I suggest we accumulate the CRC into ACCA or ACCB. This way we can preset the ACCx to zeros or ones (crc variations)
This way we don't need to define a cog long for the CRC accumulation and no other instructions are required.
I suggest the input bit is already in the C flag (because that is how we are accumulating the bit-banging read.
We set a cog long for the Polynomial bits.

Then the single instruction to accumulate each bit into the crc register would become

---- 1111111 nn x CCCC DDDDDDDDD xyyyyyyy0 CRCa D,#n ' accumulate crc into ACCA
---- 1111111 nn x CCCC DDDDDDDDD xyyyyyyy1 CRCa D,#n ' accumulate crc into ACCB

' C=input bit; D=pointer to polynomial; nn= 00=crc5, 01=crc8, 10=crc16, 11=crc32

This gives us the possibility of creating CRC5, CRC8, CRC16 & CRC32.

Just looking for the sequence it replaces now.

The SETRACE instruction is quite powerful.
If we were able to stall the pipe at each instruction if setrace was running it would permit single stepping also
using an input pin to control the stall.
SETRACE could be modified to include this as an option, utilising the next pin# for the input to the "stall" logic".

--RS 1111111 xn L CCCC DDDDDDDDD x11001100 SETRACE D,#0..1 'n=0=no stall, n=1=stall using next pin#
When the stall logic is invoked, it might be preferable for this instruction to take 2 cycles to ensure that another cog can set/reset this pin and this cog sees it???

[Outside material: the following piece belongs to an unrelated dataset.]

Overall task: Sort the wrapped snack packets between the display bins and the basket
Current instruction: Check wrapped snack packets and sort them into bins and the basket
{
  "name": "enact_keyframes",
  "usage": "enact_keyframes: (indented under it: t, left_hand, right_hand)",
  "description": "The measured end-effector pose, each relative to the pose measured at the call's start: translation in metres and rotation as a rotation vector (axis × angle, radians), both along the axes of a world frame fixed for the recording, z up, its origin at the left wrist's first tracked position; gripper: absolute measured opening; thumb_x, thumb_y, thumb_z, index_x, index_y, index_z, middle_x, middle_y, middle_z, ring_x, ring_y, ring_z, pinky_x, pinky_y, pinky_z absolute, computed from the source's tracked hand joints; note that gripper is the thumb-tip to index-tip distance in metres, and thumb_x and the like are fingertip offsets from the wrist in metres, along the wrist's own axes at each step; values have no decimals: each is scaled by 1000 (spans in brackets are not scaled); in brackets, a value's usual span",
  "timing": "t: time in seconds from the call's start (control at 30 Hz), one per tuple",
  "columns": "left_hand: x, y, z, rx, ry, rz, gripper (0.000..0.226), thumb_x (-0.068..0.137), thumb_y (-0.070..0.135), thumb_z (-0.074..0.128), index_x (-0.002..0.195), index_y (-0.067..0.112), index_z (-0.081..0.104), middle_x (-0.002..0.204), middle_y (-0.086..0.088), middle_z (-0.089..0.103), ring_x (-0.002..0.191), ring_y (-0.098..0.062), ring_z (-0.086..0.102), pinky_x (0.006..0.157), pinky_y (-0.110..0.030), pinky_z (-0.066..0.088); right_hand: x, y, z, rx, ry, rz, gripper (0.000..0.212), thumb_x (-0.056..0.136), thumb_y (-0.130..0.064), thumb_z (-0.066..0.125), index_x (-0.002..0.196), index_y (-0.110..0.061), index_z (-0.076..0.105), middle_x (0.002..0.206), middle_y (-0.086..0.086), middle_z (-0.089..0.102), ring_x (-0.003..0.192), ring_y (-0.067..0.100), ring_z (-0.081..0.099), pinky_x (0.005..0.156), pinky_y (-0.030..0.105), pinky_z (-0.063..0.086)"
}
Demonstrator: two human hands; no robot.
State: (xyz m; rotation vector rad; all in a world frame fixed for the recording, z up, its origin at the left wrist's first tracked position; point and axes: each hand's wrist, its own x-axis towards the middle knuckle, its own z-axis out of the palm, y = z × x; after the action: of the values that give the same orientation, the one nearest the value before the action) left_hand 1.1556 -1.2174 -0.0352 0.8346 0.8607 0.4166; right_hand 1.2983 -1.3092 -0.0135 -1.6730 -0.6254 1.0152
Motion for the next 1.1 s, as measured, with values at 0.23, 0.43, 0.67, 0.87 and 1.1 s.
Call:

My misunderstanding - need more coffee

We currently have WAITPEQ (all specified pins one) and WAITPNE (not all specified pins one)
These two would be nice but I cannot see any instruction space available for them

-CRS xxxxxxn nC I CCCC DDDDDDDDD SSSSSSSSS WAITNPEQ D,[#]S,#0..3 'wait for inverted pins equal (ie all specified pins zero)
-CRS xxxxxxn nC I CCCC DDDDDDDDD SSSSSSSSS WAITNPNE D,[#]S,#0..3 'wait for inverted pins not equal (ie not all specified pins zero)

Of course we can possibly invert the pins in the configuration to make WAITPEQ/WAITPNE do this.

ozpropdev · 2013-11-21 16:27

There's some good ideas there Ray.

Maybe I can deflect some of the bullets my way!

What would be nice in SETTRACE would be if you could set a specific PC and TASK and every time that PC and TASK are encountered
the lower 32 bits of the system counter are captured to AUX ram.
Being able to measure elapsed time between code cycles would be beneficial in tuning multi-tasking code.
Also automatically stopping SETTRACE when it hits the end of AUX ram.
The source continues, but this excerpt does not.